What this task involves: From the records below, pull each line that has "Please".

Records contained in a dataset

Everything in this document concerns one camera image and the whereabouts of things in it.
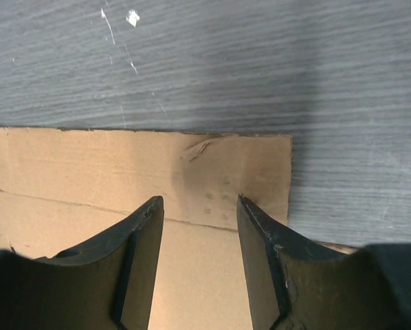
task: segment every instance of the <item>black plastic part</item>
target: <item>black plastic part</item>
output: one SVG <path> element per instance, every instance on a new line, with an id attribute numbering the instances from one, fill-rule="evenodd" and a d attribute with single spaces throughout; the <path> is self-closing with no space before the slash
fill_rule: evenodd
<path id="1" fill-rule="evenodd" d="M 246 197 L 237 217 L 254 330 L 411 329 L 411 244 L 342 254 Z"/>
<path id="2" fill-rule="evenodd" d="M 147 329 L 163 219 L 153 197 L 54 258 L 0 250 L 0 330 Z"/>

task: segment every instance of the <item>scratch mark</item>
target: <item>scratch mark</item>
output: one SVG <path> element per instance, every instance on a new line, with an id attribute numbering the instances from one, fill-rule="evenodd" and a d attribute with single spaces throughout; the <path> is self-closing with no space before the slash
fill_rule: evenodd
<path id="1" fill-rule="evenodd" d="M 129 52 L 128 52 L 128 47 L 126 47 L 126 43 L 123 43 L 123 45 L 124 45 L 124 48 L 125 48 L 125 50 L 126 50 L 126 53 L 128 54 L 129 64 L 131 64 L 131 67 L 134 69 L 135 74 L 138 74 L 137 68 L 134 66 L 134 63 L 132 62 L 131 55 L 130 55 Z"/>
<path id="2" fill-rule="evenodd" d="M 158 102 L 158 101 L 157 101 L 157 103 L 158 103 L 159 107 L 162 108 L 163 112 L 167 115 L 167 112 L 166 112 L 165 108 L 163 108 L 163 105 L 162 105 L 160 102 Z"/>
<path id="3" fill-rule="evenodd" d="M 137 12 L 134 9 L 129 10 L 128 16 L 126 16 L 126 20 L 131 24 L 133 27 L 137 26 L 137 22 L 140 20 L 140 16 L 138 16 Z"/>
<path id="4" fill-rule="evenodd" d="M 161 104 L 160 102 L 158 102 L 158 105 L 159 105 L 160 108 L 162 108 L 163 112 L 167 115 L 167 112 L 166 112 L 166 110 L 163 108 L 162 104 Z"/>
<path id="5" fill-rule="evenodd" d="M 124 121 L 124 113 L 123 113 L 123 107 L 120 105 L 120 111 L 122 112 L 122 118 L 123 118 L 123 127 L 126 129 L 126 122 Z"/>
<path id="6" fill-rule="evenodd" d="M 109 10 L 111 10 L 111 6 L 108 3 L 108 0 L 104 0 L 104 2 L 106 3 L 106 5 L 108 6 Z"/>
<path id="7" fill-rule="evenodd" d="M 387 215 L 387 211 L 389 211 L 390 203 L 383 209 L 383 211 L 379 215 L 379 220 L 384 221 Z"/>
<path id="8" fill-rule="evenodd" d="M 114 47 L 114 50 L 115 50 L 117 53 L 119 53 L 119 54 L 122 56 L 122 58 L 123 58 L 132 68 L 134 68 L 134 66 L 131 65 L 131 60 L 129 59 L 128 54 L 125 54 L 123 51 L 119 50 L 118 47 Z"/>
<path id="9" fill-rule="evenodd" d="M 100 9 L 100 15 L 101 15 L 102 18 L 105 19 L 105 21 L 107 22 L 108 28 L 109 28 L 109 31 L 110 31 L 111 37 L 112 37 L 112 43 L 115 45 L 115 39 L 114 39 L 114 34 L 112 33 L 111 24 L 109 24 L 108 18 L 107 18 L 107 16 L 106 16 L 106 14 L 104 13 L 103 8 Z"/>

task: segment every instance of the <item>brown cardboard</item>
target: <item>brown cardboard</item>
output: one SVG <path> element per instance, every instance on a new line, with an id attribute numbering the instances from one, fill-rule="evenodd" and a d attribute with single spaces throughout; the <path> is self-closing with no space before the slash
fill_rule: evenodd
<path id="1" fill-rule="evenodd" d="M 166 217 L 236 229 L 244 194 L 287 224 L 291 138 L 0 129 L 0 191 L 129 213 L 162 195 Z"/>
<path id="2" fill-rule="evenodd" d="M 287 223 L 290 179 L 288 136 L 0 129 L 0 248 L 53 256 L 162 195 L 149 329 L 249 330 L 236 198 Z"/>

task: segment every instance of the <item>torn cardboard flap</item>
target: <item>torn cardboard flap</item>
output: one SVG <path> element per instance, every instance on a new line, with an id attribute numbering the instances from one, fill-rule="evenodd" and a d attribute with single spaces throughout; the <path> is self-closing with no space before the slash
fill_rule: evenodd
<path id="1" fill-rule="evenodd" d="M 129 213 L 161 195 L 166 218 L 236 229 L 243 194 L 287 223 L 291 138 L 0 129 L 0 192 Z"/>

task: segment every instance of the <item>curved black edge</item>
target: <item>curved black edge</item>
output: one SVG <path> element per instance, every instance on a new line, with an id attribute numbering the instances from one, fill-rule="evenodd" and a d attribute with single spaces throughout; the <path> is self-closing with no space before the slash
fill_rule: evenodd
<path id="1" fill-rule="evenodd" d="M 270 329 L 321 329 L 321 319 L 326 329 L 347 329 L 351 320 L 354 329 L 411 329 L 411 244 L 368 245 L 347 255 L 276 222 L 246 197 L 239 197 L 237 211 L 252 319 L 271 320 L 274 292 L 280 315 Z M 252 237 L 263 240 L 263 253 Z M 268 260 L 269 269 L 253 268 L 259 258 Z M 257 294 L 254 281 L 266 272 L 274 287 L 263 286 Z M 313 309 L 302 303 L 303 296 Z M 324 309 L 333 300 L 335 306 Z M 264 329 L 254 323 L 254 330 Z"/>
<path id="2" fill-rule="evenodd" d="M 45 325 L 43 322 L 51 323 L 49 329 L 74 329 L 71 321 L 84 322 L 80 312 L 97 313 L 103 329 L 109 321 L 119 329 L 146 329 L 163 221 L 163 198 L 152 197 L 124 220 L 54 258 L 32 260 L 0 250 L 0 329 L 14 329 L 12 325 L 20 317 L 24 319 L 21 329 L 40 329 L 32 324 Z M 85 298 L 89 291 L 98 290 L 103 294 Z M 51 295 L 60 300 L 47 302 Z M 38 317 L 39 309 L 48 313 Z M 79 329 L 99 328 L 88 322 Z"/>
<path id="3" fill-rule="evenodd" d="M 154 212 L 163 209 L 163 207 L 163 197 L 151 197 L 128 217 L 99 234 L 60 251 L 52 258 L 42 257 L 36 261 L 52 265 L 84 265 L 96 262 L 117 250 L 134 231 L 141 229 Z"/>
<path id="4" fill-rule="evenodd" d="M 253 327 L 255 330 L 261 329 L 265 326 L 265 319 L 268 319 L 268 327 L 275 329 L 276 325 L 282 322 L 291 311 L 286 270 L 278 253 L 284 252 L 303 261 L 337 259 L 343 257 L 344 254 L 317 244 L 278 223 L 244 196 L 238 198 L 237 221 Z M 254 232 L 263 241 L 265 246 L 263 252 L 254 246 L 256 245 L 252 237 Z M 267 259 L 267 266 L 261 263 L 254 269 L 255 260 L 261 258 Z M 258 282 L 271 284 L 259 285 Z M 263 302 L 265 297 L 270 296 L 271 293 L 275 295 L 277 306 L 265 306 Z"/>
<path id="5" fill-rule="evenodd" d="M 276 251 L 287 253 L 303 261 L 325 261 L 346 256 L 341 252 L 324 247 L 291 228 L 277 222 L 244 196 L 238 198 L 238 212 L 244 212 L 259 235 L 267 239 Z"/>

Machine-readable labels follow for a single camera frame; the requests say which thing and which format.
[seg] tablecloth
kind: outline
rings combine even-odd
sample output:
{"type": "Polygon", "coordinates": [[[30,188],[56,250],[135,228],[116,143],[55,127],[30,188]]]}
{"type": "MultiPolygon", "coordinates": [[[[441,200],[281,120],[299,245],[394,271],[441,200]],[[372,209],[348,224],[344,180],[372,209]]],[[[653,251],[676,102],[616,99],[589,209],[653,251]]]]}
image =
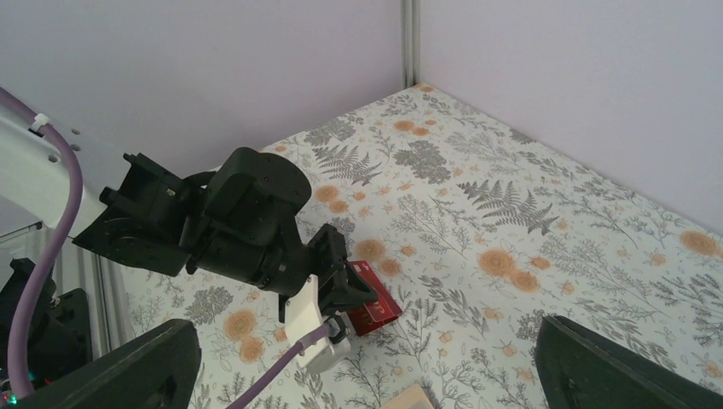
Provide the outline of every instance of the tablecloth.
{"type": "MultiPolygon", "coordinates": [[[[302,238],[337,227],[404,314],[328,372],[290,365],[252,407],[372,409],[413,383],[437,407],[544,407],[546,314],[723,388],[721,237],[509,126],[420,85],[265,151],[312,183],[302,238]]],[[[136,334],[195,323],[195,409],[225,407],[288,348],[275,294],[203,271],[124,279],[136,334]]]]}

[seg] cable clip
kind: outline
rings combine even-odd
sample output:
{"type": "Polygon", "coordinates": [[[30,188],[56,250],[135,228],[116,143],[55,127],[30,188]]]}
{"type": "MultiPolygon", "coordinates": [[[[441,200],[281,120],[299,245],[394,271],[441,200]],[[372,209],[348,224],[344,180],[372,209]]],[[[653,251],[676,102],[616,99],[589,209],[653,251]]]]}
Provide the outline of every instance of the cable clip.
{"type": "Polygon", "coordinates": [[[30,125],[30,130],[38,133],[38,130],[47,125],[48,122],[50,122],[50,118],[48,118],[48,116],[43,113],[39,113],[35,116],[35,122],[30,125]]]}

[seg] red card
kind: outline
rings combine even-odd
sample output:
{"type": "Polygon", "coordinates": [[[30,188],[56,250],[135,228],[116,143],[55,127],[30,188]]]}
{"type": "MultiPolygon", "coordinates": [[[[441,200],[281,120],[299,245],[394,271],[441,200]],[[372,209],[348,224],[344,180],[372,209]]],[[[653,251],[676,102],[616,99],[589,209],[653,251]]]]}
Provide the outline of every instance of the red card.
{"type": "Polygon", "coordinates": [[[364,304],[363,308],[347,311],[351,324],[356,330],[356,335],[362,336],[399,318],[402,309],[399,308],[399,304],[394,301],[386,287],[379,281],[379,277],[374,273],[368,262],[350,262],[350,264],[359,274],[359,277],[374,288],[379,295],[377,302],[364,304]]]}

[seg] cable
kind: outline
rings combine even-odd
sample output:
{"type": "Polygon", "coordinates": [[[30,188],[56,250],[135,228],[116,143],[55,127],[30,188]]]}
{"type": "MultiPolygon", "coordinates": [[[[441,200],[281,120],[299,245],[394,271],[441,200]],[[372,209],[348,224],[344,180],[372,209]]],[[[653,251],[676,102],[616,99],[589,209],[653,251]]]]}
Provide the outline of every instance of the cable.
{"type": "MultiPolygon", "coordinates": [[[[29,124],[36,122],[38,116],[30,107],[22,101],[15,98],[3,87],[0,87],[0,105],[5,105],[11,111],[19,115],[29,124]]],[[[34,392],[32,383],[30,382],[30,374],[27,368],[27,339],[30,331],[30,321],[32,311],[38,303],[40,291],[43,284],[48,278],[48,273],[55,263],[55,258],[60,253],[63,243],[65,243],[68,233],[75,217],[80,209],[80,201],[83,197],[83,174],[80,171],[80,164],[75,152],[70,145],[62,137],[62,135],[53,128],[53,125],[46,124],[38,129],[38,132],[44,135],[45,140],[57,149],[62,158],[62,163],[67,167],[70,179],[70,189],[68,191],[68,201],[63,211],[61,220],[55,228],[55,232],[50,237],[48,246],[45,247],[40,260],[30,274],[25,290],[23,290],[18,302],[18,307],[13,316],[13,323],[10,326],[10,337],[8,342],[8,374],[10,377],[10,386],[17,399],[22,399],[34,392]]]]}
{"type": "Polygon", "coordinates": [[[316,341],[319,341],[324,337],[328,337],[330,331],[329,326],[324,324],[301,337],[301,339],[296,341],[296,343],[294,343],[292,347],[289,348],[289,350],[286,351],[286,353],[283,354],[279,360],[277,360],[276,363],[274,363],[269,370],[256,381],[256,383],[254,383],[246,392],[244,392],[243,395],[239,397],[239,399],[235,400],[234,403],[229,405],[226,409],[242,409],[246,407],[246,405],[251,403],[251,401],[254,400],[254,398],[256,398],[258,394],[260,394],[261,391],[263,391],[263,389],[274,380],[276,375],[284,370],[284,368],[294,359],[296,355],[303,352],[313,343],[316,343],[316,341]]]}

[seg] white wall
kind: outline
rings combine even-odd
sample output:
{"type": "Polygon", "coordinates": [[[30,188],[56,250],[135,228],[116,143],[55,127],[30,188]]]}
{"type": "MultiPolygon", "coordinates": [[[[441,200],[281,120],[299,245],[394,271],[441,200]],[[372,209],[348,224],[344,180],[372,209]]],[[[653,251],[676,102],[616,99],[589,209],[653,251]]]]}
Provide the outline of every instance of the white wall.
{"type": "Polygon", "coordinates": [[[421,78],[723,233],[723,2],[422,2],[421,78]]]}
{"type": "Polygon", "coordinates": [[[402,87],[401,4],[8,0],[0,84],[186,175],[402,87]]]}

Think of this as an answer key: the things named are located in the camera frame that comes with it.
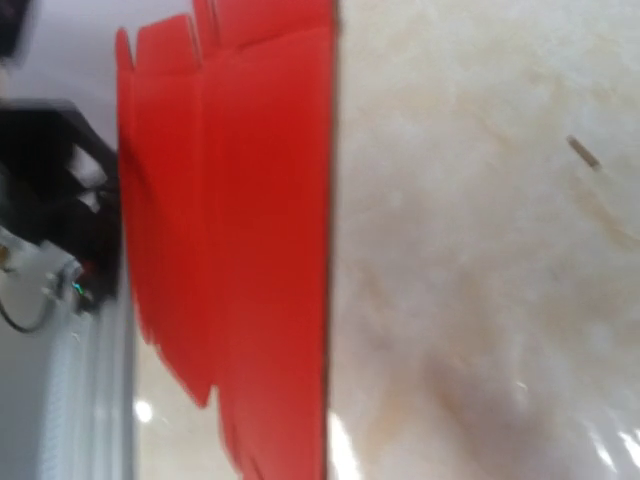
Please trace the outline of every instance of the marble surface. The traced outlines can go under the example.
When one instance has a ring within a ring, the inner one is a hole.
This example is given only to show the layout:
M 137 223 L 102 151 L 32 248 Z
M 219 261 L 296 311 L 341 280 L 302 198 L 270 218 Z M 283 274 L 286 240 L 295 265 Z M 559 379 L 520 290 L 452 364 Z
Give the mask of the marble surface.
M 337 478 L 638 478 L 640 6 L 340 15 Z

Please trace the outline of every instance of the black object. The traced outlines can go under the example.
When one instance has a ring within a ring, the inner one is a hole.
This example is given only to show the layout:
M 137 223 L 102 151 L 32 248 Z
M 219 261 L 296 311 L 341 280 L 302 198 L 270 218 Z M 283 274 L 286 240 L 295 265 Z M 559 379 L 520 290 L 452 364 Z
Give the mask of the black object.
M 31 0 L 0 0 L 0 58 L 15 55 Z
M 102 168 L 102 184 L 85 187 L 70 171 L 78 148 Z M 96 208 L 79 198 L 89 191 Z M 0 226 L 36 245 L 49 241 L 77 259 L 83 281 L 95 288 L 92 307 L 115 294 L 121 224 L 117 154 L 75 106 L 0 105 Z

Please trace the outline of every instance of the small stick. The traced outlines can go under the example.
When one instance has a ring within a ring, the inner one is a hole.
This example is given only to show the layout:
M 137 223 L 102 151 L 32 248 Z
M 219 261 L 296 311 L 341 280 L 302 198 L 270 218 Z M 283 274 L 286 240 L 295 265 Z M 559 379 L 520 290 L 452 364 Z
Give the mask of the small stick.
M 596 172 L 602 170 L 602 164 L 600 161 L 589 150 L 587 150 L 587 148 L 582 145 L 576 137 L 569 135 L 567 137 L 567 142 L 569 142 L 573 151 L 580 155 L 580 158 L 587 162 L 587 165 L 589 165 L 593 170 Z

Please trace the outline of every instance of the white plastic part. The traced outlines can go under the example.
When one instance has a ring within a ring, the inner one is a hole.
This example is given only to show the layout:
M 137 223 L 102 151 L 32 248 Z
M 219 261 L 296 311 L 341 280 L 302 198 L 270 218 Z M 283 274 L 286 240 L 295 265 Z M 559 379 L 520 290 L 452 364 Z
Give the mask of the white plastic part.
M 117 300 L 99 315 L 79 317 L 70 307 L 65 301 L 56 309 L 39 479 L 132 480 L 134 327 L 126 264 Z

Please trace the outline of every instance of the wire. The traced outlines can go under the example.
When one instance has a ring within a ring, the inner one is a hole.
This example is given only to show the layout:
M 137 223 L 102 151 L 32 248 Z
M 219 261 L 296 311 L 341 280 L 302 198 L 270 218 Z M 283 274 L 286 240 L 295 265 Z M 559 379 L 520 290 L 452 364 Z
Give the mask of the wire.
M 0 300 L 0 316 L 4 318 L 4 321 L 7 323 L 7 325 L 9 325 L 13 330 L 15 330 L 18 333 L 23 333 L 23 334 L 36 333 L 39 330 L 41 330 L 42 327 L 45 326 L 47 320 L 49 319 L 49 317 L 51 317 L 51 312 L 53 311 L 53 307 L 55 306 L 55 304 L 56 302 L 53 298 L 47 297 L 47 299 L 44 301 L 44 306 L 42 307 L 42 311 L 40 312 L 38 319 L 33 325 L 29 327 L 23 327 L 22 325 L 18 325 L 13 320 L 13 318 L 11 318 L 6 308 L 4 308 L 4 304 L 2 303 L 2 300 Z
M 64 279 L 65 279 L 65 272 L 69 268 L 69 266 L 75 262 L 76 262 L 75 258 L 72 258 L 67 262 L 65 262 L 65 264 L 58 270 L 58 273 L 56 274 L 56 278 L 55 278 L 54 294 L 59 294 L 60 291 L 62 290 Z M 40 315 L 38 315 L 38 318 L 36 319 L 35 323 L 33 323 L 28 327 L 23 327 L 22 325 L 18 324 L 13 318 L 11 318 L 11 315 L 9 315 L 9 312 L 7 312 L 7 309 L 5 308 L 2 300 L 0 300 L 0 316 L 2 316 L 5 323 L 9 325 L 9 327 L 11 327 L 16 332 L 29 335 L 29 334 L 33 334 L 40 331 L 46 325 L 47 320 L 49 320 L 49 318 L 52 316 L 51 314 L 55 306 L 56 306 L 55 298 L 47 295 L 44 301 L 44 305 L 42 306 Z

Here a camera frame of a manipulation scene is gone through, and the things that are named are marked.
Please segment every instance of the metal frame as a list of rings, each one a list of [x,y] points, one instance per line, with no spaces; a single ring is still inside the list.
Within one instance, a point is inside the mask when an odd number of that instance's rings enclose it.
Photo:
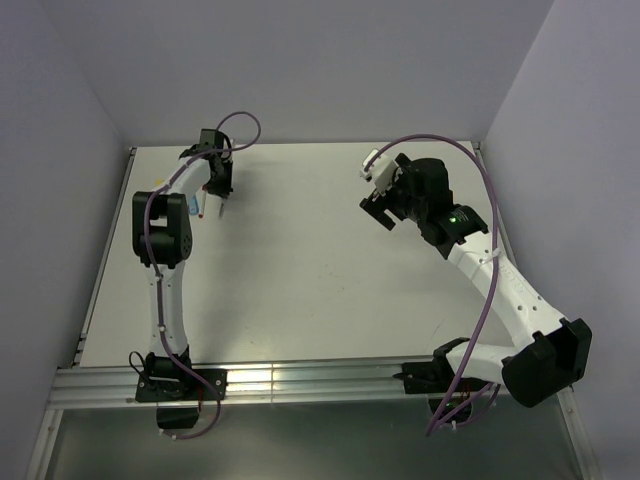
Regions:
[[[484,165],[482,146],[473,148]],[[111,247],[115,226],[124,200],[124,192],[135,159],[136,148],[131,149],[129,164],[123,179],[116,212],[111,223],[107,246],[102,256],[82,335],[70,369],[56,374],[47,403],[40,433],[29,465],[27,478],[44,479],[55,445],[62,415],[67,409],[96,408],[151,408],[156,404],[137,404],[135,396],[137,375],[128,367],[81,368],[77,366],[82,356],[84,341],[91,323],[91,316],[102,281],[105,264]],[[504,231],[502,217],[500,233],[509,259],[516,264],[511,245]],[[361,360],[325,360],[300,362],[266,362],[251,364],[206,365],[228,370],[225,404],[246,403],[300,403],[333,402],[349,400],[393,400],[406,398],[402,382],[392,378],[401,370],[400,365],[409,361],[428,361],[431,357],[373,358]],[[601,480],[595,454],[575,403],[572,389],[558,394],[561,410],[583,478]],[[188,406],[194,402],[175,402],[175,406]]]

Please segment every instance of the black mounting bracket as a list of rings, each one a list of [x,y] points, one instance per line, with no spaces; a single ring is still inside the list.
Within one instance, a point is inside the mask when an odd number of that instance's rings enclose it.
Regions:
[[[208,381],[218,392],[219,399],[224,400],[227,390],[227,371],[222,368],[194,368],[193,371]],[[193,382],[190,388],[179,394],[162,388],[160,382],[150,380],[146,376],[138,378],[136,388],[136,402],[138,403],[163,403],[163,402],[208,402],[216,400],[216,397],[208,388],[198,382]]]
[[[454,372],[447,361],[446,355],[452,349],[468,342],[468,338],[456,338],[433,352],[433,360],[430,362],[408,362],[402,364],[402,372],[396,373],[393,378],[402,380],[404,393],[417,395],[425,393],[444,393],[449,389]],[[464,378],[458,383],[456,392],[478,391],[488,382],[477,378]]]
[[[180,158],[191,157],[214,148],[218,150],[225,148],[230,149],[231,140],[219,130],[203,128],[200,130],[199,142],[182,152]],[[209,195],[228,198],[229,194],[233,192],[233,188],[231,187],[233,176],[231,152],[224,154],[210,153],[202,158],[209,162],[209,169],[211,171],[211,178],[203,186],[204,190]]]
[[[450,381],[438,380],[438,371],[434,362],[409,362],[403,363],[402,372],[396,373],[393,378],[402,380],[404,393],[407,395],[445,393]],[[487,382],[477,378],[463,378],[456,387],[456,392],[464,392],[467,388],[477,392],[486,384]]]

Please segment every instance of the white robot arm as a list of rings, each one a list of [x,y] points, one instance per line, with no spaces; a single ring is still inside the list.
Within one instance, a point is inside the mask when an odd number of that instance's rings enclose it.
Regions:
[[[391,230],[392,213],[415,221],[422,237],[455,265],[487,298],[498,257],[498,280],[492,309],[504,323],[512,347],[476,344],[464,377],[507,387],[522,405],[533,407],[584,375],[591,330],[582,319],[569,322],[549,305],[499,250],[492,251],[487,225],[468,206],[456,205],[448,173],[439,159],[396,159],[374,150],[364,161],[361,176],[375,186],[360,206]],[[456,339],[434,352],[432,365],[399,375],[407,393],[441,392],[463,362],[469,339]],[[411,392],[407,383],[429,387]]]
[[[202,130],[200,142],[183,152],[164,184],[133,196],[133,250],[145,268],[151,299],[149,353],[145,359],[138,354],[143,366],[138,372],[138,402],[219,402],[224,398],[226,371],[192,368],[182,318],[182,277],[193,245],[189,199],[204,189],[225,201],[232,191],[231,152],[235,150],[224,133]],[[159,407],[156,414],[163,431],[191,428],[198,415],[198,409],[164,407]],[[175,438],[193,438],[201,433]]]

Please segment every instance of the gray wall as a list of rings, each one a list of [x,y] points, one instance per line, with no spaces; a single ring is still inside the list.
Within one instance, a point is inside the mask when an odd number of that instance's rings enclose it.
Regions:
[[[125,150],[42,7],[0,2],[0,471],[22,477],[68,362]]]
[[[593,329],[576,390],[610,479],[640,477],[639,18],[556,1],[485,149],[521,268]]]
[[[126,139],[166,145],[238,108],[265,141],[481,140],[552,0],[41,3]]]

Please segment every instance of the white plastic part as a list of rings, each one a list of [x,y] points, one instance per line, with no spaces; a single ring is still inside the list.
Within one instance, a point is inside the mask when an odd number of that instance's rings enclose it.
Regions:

Exercise result:
Please trace the outline of every instance of the marble surface. The traced outlines can go under the example.
Please trace the outline of every instance of the black object. The traced outlines can go under the example.
Please trace the outline of every instance of the small stick. The traced outlines can go under the example.
Please trace the outline of every instance of the white plastic part. The traced outlines can go under the example.
Please trace the outline of every instance of the wire. The traced outlines can go under the example.
Please segment every instance of the metal frame as a list of rings, each one a list of [x,y] points, one instance per line, with no spaces; a single ring is still inside the list.
Please segment every instance of the black mounting bracket as a list of rings, each one a list of [x,y] points, one instance per line, with no spaces; a single ring is still inside the list.
Please segment every instance of the white robot arm as a list of rings, each one a list of [x,y] points, one instance per line, with no spaces; a single ring is still inside the list.
Please segment every instance of the gray wall as a list of rings, each one a list of [x,y] points, one instance per line, with no spaces; a single ring is still inside the list.
Please segment every instance of the white plastic part as a list of rings, each one a list of [x,y] points, one instance per line, with no spaces; a single ring is still inside the list.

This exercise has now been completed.